__EXERCISE__
Take from the material every line that contains the word "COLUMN".

__DATA SECTION__
-*-*-
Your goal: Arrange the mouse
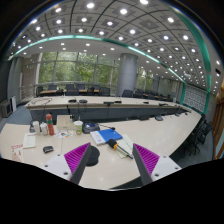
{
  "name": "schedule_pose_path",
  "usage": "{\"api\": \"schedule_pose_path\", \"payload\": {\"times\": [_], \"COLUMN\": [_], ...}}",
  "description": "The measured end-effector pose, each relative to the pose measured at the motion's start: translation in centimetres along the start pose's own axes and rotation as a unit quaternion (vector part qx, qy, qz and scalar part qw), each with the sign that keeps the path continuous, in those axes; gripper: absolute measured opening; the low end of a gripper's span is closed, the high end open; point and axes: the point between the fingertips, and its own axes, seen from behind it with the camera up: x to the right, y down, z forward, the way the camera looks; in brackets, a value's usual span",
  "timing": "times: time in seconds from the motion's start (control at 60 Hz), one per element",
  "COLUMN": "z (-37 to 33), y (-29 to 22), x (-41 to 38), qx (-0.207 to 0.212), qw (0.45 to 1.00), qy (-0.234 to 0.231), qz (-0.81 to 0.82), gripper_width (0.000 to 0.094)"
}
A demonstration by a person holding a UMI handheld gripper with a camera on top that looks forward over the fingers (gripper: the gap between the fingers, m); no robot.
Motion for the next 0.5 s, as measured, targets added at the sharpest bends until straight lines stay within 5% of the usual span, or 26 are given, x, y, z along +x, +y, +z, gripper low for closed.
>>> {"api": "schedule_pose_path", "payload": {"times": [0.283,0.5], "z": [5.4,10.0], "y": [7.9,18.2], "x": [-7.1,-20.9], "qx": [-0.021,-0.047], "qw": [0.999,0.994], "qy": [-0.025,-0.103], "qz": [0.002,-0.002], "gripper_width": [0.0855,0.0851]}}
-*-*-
__RESPONSE TO THIS EXERCISE__
  "usage": "{\"api\": \"schedule_pose_path\", \"payload\": {\"times\": [_], \"COLUMN\": [_], ...}}",
  "COLUMN": "z (-37 to 33), y (-29 to 22), x (-41 to 38), qx (-0.207 to 0.212), qw (0.45 to 1.00), qy (-0.234 to 0.231), qz (-0.81 to 0.82), gripper_width (0.000 to 0.094)"

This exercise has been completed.